== Directions for this task ==
Using the entries below, write out the line with "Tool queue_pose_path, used", the line with "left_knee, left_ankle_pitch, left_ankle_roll", and every line in between, exactly as each is written.

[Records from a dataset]

· · · ·

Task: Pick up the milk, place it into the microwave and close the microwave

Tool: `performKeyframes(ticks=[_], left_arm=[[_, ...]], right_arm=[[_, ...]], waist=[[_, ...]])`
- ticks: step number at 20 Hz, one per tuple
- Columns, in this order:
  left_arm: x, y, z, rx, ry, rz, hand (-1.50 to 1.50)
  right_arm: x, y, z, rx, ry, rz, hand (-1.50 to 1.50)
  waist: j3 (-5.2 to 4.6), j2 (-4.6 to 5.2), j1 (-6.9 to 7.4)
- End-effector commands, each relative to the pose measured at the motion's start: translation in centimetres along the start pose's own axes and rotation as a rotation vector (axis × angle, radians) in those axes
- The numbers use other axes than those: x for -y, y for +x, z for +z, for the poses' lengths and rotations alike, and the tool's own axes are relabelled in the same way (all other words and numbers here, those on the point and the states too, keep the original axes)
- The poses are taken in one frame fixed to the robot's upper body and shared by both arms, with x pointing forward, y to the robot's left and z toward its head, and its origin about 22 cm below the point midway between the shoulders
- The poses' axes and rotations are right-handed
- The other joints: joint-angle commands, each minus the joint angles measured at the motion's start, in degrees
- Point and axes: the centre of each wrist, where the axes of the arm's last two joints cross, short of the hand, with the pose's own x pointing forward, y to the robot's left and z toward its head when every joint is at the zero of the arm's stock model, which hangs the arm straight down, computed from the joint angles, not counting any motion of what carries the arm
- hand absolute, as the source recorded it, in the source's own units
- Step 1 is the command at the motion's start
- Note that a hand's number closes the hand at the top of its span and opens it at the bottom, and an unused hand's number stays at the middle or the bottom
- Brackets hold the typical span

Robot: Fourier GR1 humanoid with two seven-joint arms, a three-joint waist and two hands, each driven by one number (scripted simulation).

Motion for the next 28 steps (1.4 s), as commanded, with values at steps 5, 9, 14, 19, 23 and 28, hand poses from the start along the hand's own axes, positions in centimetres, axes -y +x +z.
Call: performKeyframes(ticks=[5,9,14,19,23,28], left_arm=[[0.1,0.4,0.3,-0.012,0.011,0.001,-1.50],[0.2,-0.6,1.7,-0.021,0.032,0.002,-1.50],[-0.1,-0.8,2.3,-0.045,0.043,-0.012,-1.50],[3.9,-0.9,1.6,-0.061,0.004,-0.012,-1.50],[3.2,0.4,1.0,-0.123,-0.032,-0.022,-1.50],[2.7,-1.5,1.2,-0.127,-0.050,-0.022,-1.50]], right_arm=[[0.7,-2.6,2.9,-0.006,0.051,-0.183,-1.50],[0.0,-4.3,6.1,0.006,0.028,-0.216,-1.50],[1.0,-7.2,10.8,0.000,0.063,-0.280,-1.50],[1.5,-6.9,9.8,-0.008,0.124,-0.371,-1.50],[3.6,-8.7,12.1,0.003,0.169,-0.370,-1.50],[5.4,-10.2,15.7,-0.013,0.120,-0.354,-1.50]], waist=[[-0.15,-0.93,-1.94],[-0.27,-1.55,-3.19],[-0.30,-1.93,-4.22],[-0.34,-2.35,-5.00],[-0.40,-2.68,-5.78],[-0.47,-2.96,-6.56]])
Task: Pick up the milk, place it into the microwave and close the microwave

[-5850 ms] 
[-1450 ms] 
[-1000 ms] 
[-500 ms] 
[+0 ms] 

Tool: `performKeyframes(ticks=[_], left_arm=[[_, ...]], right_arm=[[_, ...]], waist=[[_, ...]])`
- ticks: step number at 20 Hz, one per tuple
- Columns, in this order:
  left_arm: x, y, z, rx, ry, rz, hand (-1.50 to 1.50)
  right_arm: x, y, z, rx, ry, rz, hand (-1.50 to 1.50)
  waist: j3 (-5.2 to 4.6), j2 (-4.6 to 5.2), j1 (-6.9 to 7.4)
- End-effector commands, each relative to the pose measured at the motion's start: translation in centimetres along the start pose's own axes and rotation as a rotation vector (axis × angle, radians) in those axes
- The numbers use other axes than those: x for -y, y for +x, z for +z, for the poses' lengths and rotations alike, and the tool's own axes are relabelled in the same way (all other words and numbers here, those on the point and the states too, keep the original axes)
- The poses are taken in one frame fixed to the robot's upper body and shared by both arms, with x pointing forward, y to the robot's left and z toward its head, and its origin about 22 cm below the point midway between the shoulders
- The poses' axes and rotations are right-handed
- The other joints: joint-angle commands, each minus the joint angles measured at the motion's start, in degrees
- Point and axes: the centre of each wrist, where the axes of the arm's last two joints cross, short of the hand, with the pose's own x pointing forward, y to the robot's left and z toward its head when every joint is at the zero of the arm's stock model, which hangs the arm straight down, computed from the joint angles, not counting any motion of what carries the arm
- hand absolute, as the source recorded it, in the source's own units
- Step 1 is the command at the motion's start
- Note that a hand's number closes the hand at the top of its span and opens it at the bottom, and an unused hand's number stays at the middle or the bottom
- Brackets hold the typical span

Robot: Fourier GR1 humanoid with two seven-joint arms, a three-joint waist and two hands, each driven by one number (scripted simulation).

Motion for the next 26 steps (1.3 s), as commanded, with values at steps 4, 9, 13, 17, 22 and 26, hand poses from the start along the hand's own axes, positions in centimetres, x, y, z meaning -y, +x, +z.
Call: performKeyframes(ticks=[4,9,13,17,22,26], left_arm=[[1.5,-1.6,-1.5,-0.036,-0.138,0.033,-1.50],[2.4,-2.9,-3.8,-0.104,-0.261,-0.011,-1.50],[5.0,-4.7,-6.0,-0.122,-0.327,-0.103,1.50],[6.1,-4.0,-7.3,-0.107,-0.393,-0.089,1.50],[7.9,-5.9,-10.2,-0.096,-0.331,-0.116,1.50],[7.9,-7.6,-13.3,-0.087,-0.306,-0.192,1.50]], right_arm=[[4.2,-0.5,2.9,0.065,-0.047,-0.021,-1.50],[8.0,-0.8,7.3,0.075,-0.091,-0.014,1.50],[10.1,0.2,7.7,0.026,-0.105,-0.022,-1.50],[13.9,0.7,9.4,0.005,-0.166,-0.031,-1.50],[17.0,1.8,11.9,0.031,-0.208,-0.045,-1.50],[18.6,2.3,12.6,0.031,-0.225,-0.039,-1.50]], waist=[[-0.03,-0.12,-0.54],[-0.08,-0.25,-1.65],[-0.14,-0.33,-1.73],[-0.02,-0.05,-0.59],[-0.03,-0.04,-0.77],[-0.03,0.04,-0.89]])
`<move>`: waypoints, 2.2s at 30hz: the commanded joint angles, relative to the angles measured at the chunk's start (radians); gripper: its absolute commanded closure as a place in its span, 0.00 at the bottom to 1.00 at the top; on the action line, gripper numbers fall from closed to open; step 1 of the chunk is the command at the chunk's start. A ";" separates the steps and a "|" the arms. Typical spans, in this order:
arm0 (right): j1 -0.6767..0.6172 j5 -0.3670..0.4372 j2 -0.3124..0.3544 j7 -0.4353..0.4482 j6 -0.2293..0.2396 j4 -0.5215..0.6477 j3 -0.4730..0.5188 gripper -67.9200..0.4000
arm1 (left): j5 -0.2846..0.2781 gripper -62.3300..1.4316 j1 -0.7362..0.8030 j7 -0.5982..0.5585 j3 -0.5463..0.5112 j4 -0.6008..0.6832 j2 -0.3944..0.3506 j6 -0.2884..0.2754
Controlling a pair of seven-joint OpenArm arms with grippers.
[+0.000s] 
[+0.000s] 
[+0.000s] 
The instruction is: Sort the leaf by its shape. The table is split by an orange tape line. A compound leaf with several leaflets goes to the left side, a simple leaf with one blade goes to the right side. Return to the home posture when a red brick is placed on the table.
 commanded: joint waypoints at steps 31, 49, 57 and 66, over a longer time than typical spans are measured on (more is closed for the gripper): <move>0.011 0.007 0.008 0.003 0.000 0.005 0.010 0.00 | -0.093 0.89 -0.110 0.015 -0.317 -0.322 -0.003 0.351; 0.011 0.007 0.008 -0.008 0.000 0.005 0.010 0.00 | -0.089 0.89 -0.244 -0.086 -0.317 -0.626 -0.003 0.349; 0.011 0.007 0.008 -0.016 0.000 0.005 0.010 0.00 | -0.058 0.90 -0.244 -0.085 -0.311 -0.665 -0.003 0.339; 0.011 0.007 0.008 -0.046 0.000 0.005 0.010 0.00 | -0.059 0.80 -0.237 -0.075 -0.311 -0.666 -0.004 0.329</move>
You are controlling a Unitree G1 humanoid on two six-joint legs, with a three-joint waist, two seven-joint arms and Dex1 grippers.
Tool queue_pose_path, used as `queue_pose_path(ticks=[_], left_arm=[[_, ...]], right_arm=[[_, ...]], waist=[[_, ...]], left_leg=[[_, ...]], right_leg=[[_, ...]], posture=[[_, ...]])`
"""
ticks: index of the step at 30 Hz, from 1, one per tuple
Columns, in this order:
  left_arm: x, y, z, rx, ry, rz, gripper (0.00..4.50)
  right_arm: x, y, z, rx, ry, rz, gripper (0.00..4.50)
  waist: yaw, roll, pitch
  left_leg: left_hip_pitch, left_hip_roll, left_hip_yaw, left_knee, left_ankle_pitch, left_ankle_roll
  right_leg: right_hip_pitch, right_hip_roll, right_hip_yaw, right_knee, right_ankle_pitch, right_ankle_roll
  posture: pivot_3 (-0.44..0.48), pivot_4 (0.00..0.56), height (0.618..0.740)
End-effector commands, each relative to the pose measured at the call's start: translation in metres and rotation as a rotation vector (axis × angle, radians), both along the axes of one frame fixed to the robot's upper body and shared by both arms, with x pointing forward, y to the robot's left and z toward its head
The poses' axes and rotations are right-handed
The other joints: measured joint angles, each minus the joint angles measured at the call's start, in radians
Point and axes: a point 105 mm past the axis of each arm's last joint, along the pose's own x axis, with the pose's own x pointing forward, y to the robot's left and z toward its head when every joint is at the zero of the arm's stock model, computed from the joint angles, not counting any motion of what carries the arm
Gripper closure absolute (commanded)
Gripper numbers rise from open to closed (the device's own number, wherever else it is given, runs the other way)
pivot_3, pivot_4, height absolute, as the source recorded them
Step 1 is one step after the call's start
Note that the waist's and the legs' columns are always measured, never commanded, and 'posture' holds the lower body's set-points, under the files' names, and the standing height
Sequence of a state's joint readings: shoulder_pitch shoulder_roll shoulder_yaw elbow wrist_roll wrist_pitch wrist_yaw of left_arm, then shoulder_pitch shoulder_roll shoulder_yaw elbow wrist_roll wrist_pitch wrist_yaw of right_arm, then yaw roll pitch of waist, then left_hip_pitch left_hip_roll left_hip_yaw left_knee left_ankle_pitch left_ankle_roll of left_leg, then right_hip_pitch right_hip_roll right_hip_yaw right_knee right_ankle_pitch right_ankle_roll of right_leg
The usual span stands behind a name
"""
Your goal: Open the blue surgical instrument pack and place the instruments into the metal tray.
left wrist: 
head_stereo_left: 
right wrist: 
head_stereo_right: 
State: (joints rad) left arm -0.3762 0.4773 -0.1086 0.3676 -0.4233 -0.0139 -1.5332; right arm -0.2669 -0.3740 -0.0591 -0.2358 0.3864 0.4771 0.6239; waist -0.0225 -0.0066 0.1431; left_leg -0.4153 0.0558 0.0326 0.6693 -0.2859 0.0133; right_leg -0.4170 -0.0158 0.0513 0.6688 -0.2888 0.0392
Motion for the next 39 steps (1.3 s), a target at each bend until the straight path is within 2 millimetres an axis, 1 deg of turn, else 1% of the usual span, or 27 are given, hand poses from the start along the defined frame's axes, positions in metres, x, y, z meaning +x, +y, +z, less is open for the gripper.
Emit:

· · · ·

== Answer for the task ==
Tool queue_pose_path, used as `queue_pose_path(ticks=[_], left_arm=[[_, ...]], right_arm=[[_, ...]], waist=[[_, ...]], left_leg=[[_, ...]], right_leg=[[_, ...]], posture=[[_, ...]])`
"""
ticks: index of the step at 30 Hz, from 1, one per tuple
Columns, in this order:
  left_arm: x, y, z, rx, ry, rz, gripper (0.00..4.50)
  right_arm: x, y, z, rx, ry, rz, gripper (0.00..4.50)
  waist: yaw, roll, pitch
  left_leg: left_hip_pitch, left_hip_roll, left_hip_yaw, left_knee, left_ankle_pitch, left_ankle_roll

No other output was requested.